- EXERCISE PROMPT
Exact reproduction of all the data is needed.

--- START ---

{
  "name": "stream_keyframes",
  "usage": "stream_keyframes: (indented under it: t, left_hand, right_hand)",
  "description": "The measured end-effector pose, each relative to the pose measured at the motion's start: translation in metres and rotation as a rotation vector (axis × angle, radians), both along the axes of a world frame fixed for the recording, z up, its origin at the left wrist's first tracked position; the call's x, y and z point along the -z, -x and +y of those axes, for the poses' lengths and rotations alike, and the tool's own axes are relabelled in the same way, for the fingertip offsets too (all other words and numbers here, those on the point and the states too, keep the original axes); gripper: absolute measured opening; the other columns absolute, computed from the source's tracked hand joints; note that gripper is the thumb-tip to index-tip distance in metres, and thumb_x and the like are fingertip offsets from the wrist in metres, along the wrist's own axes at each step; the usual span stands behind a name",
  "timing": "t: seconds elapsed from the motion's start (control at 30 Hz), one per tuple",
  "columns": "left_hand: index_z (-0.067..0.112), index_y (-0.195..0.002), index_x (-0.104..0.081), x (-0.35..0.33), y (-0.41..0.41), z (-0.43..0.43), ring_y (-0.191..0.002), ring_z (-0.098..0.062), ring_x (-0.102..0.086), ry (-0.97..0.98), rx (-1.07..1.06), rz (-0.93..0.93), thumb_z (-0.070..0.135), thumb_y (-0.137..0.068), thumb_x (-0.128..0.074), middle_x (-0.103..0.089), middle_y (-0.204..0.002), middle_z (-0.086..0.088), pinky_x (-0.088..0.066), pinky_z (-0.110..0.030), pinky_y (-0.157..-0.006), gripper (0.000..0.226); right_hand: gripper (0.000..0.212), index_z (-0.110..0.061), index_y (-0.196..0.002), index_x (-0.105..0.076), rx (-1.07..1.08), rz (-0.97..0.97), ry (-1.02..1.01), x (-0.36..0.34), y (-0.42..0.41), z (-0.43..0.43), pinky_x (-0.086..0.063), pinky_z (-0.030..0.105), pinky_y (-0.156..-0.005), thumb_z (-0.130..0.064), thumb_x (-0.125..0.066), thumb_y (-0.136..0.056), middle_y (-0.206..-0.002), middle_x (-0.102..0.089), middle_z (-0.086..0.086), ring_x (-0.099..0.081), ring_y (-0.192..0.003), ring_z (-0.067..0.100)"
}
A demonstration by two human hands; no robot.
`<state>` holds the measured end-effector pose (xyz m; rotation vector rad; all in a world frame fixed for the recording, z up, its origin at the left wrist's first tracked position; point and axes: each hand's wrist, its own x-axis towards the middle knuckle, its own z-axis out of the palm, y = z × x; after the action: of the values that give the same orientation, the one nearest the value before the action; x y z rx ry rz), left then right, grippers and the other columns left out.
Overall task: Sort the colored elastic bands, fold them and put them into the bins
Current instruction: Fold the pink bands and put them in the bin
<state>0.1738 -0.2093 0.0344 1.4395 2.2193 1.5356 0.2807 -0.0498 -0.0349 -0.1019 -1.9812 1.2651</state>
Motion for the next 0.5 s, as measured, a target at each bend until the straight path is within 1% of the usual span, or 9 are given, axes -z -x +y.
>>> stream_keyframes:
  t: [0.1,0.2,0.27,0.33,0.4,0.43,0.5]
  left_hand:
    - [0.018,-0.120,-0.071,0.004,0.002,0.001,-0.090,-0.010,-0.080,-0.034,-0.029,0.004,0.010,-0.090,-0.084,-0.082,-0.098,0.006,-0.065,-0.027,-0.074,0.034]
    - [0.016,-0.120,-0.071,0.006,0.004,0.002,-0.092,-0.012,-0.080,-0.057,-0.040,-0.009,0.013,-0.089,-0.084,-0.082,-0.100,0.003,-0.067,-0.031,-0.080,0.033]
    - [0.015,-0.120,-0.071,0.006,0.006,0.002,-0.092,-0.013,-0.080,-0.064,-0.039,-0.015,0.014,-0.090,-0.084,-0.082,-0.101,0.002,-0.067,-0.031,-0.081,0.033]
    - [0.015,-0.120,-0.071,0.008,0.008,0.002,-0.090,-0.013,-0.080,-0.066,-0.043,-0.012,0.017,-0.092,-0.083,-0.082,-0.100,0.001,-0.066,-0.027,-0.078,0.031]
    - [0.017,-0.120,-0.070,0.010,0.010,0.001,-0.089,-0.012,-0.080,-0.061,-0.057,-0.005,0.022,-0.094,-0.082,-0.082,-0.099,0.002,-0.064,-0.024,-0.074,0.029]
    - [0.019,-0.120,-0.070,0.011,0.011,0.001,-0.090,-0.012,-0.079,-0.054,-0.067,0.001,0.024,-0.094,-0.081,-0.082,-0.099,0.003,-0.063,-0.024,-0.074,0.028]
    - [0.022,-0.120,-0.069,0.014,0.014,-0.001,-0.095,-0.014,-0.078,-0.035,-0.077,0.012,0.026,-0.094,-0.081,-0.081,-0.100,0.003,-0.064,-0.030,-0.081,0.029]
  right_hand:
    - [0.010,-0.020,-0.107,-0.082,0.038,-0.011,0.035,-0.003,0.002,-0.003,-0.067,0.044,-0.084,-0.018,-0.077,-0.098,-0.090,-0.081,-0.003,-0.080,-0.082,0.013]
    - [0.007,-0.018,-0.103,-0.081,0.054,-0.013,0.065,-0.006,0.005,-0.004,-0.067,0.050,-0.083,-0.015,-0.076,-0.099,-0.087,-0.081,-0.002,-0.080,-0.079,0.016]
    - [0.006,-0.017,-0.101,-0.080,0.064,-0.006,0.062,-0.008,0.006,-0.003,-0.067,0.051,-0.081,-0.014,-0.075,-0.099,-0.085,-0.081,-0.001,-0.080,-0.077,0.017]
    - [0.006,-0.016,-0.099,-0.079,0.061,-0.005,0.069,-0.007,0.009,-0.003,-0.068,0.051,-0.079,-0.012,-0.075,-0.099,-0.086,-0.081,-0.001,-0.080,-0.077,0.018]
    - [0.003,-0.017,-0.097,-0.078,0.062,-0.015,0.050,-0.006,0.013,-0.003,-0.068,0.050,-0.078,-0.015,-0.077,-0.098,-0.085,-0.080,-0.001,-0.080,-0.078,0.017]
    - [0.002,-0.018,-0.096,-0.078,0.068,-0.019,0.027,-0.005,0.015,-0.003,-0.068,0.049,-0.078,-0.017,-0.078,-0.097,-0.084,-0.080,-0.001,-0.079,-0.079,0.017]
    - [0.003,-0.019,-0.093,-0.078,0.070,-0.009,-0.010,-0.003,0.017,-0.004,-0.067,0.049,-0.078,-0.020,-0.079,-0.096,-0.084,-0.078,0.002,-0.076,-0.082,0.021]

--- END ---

- EXERCISE SOLUTION
{
  "name": "stream_keyframes",
  "usage": "stream_keyframes: (indented under it: t, left_hand, right_hand)",
  "description": "The measured end-effector pose, each relative to the pose measured at the motion's start: translation in metres and rotation as a rotation vector (axis × angle, radians), both along the axes of a world frame fixed for the recording, z up, its origin at the left wrist's first tracked position; the call's x, y and z point along the -z, -x and +y of those axes, for the poses' lengths and rotations alike, and the tool's own axes are relabelled in the same way, for the fingertip offsets too (all other words and numbers here, those on the point and the states too, keep the original axes); gripper: absolute measured opening; the other columns absolute, computed from the source's tracked hand joints; note that gripper is the thumb-tip to index-tip distance in metres, and thumb_x and the like are fingertip offsets from the wrist in metres, along the wrist's own axes at each step; the usual span stands behind a name",
  "timing": "t: seconds elapsed from the motion's start (control at 30 Hz), one per tuple",
  "columns": "left_hand: index_z (-0.067..0.112), index_y (-0.195..0.002), index_x (-0.104..0.081), x (-0.35..0.33), y (-0.41..0.41), z (-0.43..0.43), ring_y (-0.191..0.002), ring_z (-0.098..0.062), ring_x (-0.102..0.086), ry (-0.97..0.98), rx (-1.07..1.06), rz (-0.93..0.93), thumb_z (-0.070..0.135), thumb_y (-0.137..0.068), thumb_x (-0.128..0.074), middle_x (-0.103..0.089), middle_y (-0.204..0.002), middle_z (-0.086..0.088), pinky_x (-0.088..0.066), pinky_z (-0.110..0.030), pinky_y (-0.157..-0.006), gripper (0.000..0.226); right_hand: gripper (0.000..0.212), index_z (-0.110..0.061), index_y (-0.196..0.002), index_x (-0.105..0.076), rx (-1.07..1.08), rz (-0.97..0.97), ry (-1.02..1.01), x (-0.36..0.34), y (-0.42..0.41), z (-0.43..0.43), pinky_x (-0.086..0.063), pinky_z (-0.030..0.105), pinky_y (-0.156..-0.005), thumb_z (-0.130..0.064), thumb_x (-0.125..0.066), thumb_y (-0.136..0.056), middle_y (-0.206..-0.002), middle_x (-0.102..0.089), middle_z (-0.086..0.086), ring_x (-0.099..0.081), ring_y (-0.192..0.003), ring_z (-0.067..0.100)"
}
A demonstration by two human hands; no robot.
`<state>` holds the measured end-effector pose (xyz m; rotation vector rad; all in a world frame fixed for the recording, z up, its origin at the left wrist's first tracked position; point and axes: each hand's wrist, its own x-axis towards the middle knuckle, its own z-axis out of the palm, y = z × x; after the action: of the values that give the same orientation, the one nearest the value before the action; x y z rx ry rz), left then right, grippers and the other columns left out.
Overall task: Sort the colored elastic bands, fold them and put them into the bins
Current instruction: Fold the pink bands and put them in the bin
<state>0.1738 -0.2093 0.0344 1.4395 2.2193 1.5356 0.2807 -0.0498 -0.0349 -0.1019 -1.9812 1.2651</state>
Motion for the next 0.5 s, as measured, a target at each bend until the straight path is within 1% of the usual span, or 9 are given, axes -z -x +y.
>>> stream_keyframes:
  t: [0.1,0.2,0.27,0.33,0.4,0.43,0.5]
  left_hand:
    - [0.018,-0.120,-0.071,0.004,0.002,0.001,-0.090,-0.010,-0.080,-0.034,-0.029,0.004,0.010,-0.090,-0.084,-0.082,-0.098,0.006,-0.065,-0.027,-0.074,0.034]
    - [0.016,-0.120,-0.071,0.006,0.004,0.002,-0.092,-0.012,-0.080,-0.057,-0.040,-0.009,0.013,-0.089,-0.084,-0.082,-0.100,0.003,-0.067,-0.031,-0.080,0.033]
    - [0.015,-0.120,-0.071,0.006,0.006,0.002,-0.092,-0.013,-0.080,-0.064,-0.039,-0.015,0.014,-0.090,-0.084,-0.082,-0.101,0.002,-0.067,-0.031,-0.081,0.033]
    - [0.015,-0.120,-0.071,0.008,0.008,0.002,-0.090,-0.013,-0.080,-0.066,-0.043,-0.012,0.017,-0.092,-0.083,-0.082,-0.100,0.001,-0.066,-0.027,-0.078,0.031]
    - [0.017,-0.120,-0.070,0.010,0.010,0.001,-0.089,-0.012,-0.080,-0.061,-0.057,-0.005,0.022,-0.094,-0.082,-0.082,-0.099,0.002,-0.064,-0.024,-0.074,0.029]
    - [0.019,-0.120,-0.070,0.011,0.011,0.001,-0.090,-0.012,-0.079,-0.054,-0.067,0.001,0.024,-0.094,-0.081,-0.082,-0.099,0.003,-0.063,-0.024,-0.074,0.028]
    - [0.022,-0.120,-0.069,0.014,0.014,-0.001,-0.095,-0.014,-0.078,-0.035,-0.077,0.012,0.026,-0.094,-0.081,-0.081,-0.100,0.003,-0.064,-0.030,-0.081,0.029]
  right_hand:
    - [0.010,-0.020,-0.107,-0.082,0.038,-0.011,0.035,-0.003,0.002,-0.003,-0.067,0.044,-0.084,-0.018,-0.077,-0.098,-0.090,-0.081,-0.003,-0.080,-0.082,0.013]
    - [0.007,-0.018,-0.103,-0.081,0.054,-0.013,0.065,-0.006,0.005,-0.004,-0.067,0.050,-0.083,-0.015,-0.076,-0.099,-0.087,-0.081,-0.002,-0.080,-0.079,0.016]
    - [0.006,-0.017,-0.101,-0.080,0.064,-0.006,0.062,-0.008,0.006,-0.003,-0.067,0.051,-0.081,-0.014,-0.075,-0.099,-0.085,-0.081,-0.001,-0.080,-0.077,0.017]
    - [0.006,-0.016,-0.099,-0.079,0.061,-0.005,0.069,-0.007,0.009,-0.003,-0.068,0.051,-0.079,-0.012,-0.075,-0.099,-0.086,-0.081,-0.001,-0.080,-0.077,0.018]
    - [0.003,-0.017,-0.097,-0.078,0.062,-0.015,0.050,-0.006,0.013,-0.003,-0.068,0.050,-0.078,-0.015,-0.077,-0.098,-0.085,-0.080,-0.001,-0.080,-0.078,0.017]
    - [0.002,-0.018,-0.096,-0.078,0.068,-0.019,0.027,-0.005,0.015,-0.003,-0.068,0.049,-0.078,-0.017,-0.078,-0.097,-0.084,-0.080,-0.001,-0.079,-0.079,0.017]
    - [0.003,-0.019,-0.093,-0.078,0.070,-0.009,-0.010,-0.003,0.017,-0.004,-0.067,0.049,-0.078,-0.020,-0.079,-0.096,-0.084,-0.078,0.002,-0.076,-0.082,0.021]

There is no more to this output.